The last step was adding a power switch. Obviously this needs to be far away from the Tesla coil so you don't get zapped. My solution was to use an old extension cord and splice a light switch into it near the other end. It seems a little sketchy, but it's always worked fine.

After that, the Tesla coil was finally done!

After adjusting the spark gap distance and finding the optimal primary tap location, I got some fantastic sparks coming out of it! I apologize for the dark and grainy photos below, but it's best to photograph Tesla coils in the dark, and my phone camera wasn't very good in these conditions.

And remember, don't play with high voltage if you don't know what you're doing!

With the toroid by itself and nothing around, sparks randomly shoot off in all directions around the toroid. One fun modification is to add a thin metal rod to the toroid, which causes all the sparks to come out from there instead. The reason is that the end of it is sharp, meaning it has a high curvature, resulting in a much stronger electric field at the tip of it.

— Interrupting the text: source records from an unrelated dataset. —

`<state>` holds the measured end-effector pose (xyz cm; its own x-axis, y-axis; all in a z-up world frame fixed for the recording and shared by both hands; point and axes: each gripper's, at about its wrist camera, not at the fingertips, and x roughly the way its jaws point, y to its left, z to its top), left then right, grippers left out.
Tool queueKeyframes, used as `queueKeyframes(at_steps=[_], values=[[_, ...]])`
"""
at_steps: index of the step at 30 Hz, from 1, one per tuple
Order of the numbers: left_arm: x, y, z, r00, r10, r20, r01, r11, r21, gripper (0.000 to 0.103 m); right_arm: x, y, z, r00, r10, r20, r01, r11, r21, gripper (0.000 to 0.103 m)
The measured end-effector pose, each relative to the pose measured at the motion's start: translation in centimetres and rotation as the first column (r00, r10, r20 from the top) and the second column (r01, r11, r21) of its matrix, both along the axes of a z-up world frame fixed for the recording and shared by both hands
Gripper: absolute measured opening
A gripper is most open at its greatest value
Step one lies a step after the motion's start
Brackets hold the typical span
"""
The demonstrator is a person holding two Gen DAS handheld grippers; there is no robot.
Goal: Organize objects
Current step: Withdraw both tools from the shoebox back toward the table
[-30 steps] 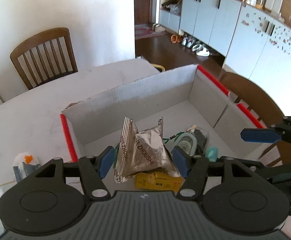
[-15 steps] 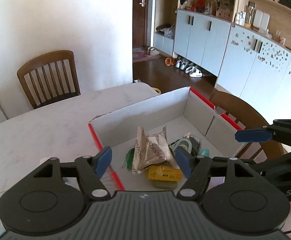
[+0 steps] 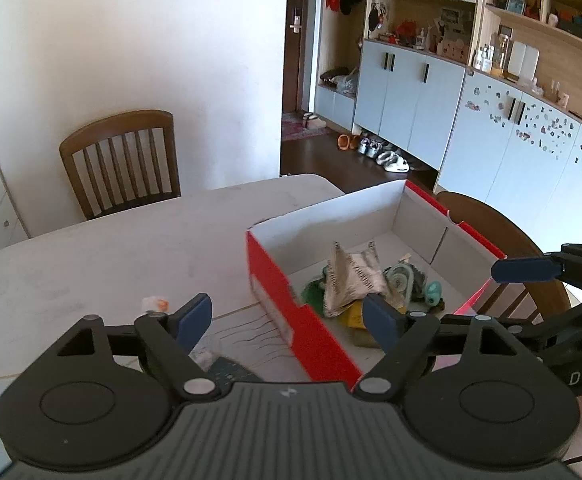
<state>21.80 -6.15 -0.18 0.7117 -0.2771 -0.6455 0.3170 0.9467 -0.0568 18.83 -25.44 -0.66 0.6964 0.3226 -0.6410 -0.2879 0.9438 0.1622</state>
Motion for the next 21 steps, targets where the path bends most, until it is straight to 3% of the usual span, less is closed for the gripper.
queueKeyframes(at_steps=[5, 15, 21], values=[[-1.0, 3.0, 0.0, 1.000, 0.003, -0.002, -0.003, 1.000, -0.029, 0.085, -1.0, 2.4, 0.1, 1.000, -0.020, 0.004, 0.020, 1.000, 0.015, 0.098], [-1.9, 8.6, -0.7, 1.000, 0.009, -0.011, -0.009, 0.997, -0.074, 0.102, -1.9, 7.4, -0.1, 1.000, -0.001, -0.004, 0.001, 1.000, -0.002, 0.098], [-2.1, 12.2, -1.8, 0.999, 0.031, 0.017, -0.030, 0.998, -0.064, 0.103, -1.9, 10.4, -0.7, 1.000, 0.013, -0.018, -0.013, 1.000, -0.018, 0.098]])
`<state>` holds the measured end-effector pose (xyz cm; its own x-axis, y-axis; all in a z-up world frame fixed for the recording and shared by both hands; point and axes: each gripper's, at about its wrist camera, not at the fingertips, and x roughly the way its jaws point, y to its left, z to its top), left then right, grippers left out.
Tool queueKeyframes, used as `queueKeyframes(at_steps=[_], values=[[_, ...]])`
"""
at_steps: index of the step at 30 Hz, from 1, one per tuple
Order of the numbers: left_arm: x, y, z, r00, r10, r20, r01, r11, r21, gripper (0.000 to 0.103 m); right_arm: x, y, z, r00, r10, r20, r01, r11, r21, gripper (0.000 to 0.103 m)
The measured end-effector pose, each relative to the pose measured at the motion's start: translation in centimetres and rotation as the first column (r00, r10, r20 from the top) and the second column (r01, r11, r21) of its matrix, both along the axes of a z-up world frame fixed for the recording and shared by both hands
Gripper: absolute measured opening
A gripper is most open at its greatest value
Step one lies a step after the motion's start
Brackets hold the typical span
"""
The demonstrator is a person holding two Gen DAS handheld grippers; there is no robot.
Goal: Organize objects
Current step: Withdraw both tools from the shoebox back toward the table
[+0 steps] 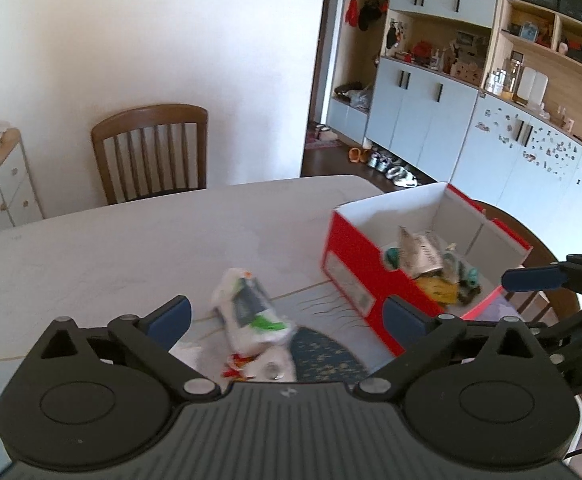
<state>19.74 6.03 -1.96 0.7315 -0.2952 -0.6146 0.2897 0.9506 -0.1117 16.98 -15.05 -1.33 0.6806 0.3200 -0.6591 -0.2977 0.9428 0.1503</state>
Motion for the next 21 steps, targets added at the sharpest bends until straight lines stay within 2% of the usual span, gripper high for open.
queueKeyframes(at_steps=[8, 14, 21], values=[[0.9, 5.2, -3.0, 0.998, 0.063, -0.009, -0.062, 0.998, 0.022, 0.103, 1.0, 3.2, -1.5, 0.999, 0.020, -0.032, -0.021, 0.999, -0.025, 0.098], [1.9, 7.2, -5.7, 0.997, 0.080, -0.014, -0.079, 0.995, 0.060, 0.103, 2.4, 5.1, -2.8, 0.999, 0.023, -0.050, -0.026, 0.998, -0.056, 0.098], [4.0, 8.6, -9.5, 0.993, 0.074, -0.088, -0.073, 0.997, 0.018, 0.103, 5.3, 6.7, -4.7, 0.996, 0.021, -0.082, -0.029, 0.995, -0.093, 0.098]])
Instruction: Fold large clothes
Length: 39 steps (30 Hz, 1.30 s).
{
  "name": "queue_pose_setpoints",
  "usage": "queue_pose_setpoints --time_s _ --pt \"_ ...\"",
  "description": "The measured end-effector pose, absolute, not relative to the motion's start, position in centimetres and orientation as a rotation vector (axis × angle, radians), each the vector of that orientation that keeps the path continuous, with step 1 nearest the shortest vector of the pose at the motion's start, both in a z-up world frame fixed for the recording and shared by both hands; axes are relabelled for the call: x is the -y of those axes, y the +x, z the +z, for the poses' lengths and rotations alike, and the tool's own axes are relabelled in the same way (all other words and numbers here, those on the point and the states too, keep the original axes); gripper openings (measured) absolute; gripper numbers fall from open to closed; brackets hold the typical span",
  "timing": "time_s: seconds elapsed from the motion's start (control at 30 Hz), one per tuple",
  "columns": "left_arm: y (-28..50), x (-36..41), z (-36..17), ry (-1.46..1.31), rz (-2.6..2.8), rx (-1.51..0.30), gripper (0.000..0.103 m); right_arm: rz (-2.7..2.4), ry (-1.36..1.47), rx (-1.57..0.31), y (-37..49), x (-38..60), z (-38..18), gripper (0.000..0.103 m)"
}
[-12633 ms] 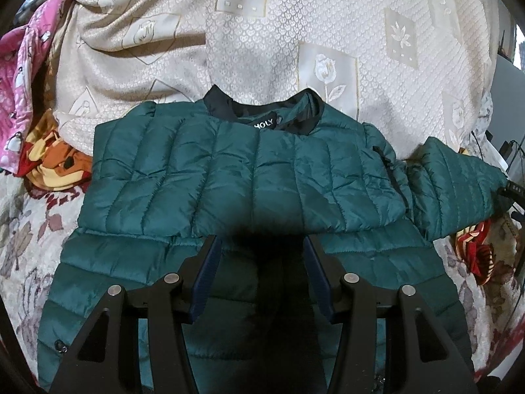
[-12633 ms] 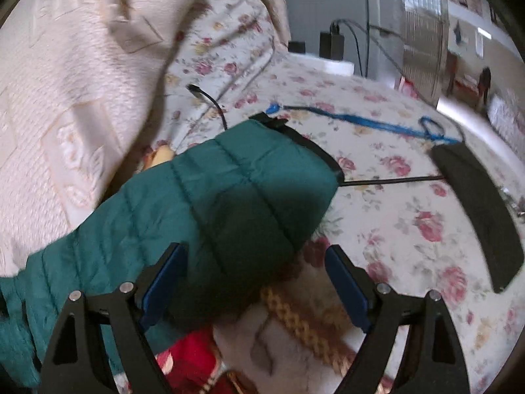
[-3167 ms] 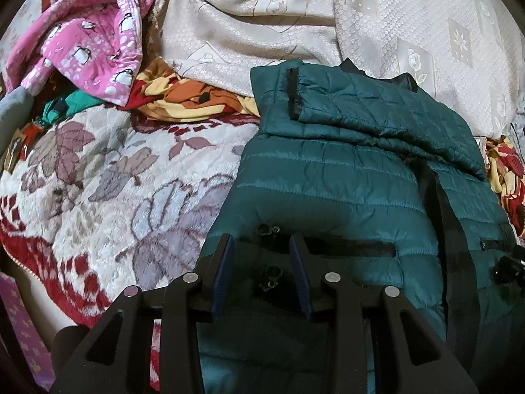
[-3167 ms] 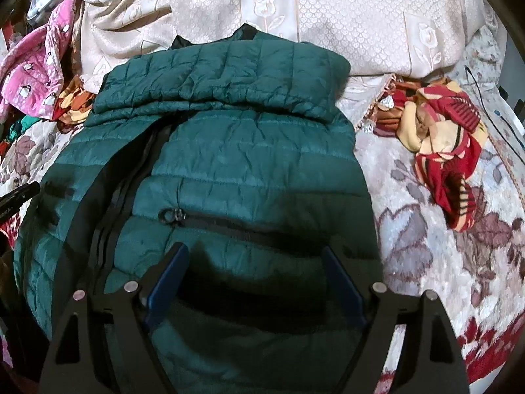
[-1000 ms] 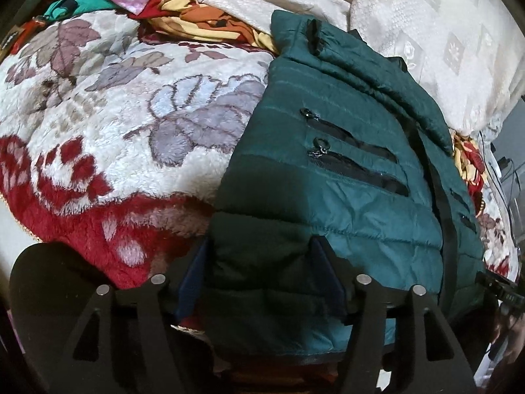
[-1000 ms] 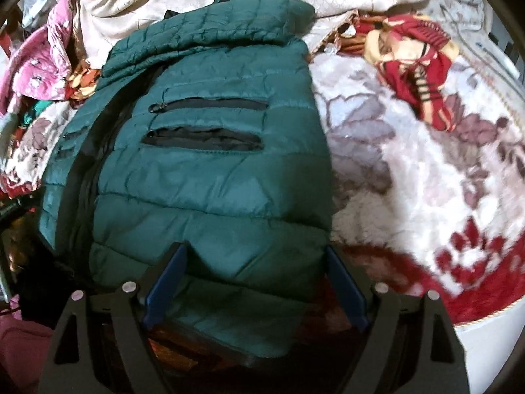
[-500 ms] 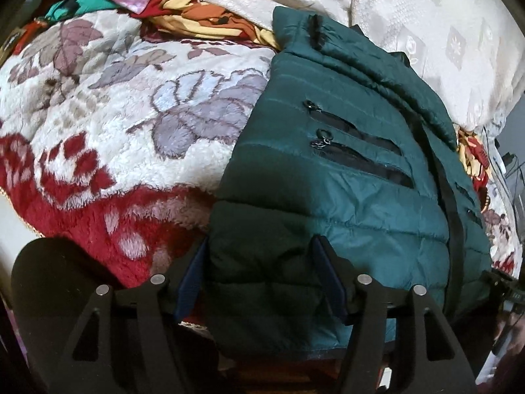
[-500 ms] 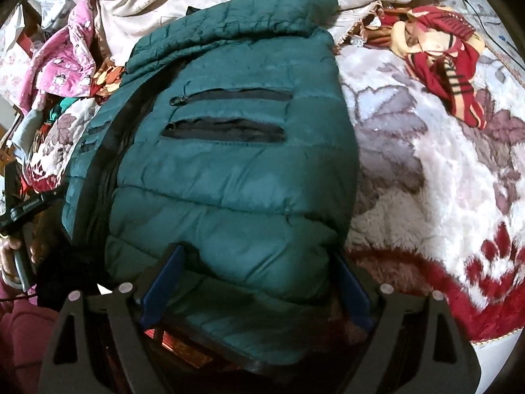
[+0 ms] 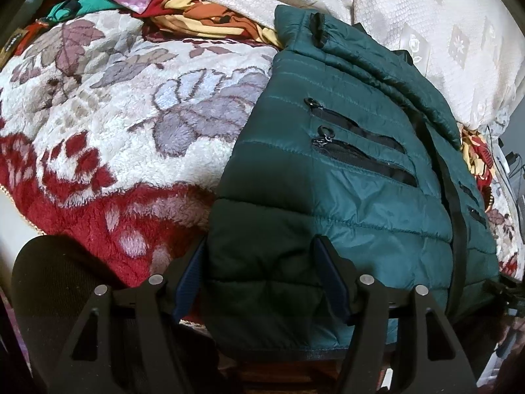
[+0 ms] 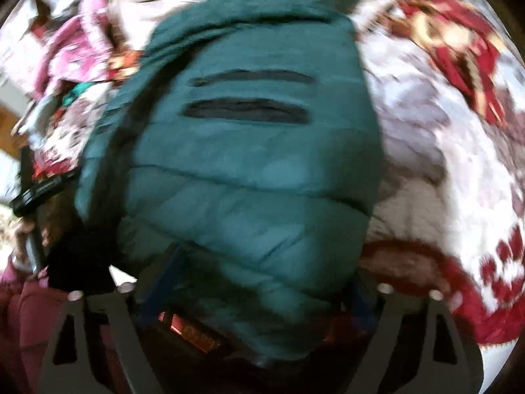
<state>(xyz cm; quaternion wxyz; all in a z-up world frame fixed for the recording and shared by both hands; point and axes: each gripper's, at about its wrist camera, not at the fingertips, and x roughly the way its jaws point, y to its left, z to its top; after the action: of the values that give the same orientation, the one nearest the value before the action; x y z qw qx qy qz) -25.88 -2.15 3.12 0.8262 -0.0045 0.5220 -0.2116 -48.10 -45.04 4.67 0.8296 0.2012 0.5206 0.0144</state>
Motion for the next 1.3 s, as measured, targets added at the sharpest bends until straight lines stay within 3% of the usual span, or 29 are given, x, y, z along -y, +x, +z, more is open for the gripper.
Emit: queue_pose_setpoints --time_s 0.1,0.2,0.3,0.6,1.3 --pt "-26.1 2.3 3.2 0.015 -0.464 -1.106 0.042 0.032 0.378 -1.075 -48.1 44.5 5.6 0.055" --pt "-26.7 2.6 4.2 0.044 -0.48 -1.068 0.0 0.019 0.376 -1.077 -47.8 44.9 5.6 0.037" --pt "-26.9 2.3 5.7 0.024 -0.491 -1.035 0.0 0.029 0.368 -1.018 -48.0 45.4 7.3 0.022" --pt "-25.9 2.5 13.1 -0.038 -0.525 -0.846 0.0 0.029 0.349 -0.849 -47.3 46.6 12.6 0.02" --pt "-18.5 8.5 17.5 0.0 -0.454 -0.67 0.0 -0.13 0.356 -0.69 -38.8 51.5 16.9 0.02"
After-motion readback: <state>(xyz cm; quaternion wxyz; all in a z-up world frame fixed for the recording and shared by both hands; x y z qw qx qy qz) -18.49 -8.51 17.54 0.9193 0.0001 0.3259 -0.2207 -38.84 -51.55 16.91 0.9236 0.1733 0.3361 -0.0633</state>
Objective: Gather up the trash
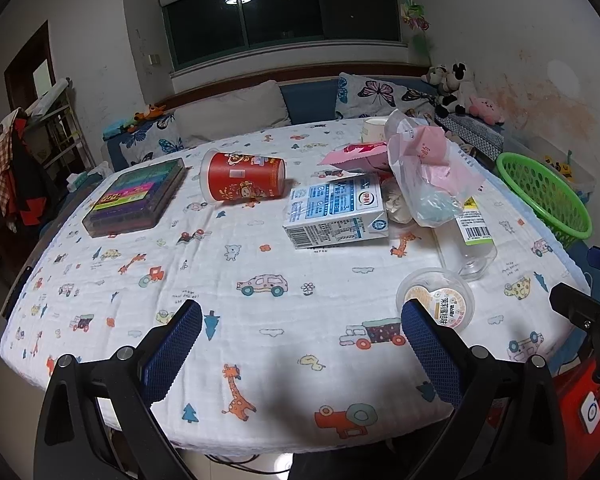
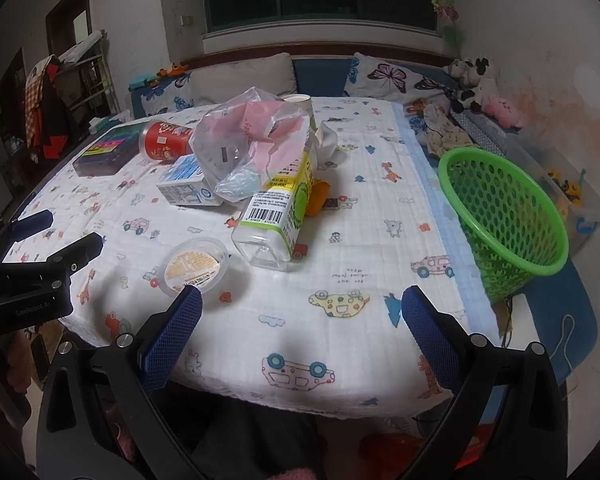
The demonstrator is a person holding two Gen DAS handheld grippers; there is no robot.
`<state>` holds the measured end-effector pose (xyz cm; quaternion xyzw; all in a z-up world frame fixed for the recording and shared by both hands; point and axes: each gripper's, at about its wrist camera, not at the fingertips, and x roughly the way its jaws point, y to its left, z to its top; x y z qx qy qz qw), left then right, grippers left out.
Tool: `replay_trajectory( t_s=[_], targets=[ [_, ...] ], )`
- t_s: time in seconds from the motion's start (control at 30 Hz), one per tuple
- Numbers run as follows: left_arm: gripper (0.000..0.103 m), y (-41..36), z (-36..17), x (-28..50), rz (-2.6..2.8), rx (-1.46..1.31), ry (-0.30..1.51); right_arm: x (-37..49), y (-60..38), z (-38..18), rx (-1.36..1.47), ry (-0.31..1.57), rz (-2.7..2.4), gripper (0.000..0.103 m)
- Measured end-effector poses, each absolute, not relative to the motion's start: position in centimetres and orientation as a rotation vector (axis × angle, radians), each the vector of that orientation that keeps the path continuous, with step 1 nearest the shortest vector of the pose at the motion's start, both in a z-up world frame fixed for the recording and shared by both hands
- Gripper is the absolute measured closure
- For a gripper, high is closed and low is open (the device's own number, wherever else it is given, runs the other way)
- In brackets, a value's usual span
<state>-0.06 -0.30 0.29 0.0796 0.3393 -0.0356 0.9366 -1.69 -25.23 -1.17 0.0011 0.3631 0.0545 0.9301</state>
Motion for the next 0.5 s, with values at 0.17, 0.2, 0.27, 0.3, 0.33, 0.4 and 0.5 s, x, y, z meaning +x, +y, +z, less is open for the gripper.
replay_trajectory(
  t_s=[0.17,0.2,0.27,0.3,0.33,0.4,0.5],
  targets=[
    [0.006,-0.29,0.22,-0.14,-0.078,0.157,0.694,-1.69,-25.28,-1.18,0.003,0.743,0.110,0.004],
    [0.006,-0.29,0.23,-0.11,-0.078,0.156,0.693,-1.66,-25.30,-1.18,0.004,0.743,0.110,0.004],
    [0.006,-0.28,0.28,-0.16,-0.076,0.154,0.693,-1.71,-25.29,-1.17,0.004,0.743,0.110,0.004],
    [0.006,-0.29,0.26,-0.16,-0.079,0.153,0.694,-1.71,-25.28,-1.16,0.003,0.743,0.109,0.004],
    [0.006,-0.31,0.27,-0.14,-0.081,0.151,0.694,-1.66,-25.30,-1.16,0.004,0.744,0.108,0.004],
    [0.006,-0.39,0.27,-0.11,-0.083,0.152,0.692,-1.60,-25.32,-1.19,0.007,0.745,0.106,0.004],
    [0.006,-0.53,0.14,-0.15,-0.087,0.152,0.693,-1.53,-25.38,-1.27,0.009,0.746,0.105,0.004]
  ],
)
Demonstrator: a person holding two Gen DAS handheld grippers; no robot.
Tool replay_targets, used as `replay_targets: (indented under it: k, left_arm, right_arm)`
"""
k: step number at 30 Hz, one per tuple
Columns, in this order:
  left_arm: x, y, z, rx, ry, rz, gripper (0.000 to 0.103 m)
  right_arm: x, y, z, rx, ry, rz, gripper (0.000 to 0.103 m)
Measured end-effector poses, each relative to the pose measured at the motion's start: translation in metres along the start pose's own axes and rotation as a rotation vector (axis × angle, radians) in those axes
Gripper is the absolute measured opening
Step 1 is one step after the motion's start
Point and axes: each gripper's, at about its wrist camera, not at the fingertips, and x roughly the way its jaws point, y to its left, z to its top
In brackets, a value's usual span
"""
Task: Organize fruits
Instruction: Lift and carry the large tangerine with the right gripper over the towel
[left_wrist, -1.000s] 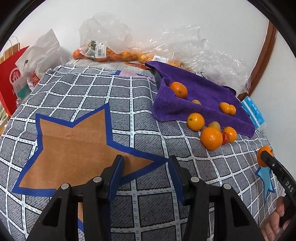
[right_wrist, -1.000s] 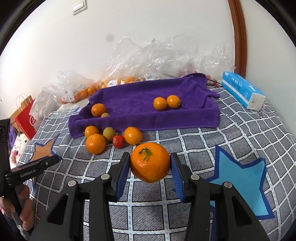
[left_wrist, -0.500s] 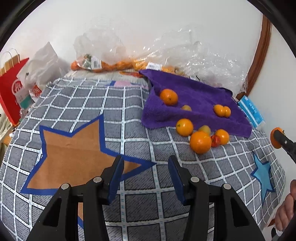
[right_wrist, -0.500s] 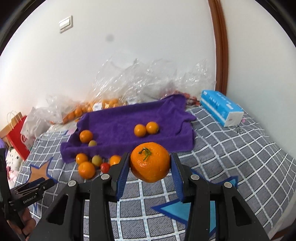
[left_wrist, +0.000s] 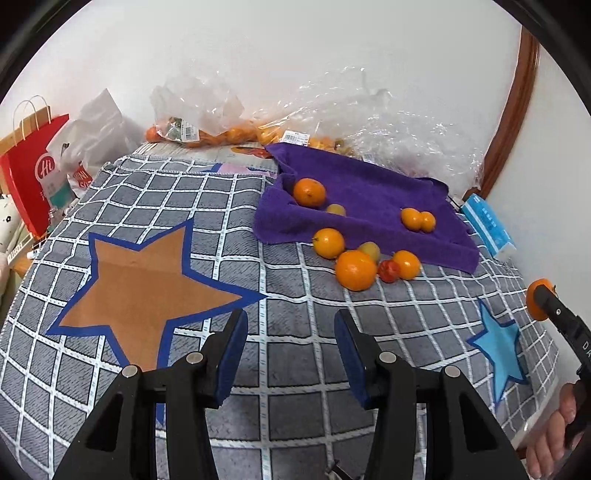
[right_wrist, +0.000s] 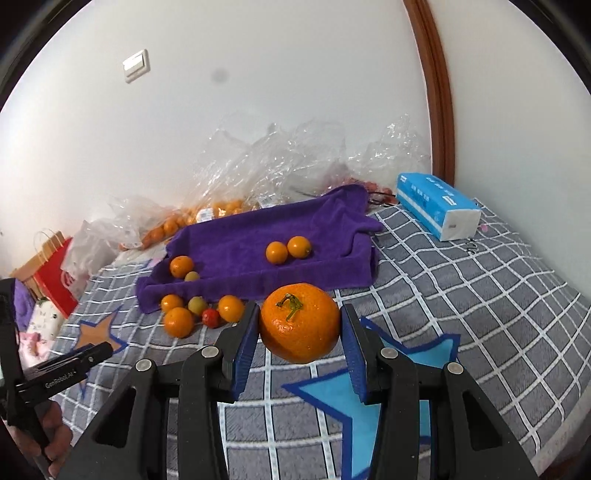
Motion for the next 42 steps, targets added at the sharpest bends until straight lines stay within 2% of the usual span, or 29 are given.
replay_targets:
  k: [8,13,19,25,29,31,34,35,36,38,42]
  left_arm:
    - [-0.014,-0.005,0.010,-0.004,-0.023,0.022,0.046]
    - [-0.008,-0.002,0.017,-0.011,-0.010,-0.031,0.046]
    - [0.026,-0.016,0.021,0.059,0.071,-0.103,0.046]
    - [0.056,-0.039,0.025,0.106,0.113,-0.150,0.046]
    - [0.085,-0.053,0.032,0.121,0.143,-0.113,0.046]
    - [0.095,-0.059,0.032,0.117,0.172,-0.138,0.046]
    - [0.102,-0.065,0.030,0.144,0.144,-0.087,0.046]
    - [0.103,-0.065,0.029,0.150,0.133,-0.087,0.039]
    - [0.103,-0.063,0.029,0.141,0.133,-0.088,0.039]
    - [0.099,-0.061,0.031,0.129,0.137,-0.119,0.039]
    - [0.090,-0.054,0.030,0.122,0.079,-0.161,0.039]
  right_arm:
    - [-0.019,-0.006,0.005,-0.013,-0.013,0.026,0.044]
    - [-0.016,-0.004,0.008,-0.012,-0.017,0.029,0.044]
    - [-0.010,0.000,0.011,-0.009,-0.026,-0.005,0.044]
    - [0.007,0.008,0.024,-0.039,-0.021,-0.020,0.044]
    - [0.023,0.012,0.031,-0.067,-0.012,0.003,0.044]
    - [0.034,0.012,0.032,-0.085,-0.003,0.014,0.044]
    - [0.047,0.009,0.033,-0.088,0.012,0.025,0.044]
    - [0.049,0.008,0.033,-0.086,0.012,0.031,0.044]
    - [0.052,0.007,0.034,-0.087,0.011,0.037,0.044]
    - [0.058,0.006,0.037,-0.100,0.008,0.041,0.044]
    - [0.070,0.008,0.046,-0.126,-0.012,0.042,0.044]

Another really cool demo with Tesla coils is lighting up fluorescent tubes! These require a high voltage to emit light which is exactly what Tesla coils do! In fact, because Tesla coils create such a strong electric field, the fluorescent tubes can actually light up from several feet away! This is a form of wireless energy transfer, which was Nikola Tesla's original purpose for his creation.

My final physics class had every student create some physics project, and this was my entry! I even got to demonstrate it, and it was definitely one of the favorite projects there!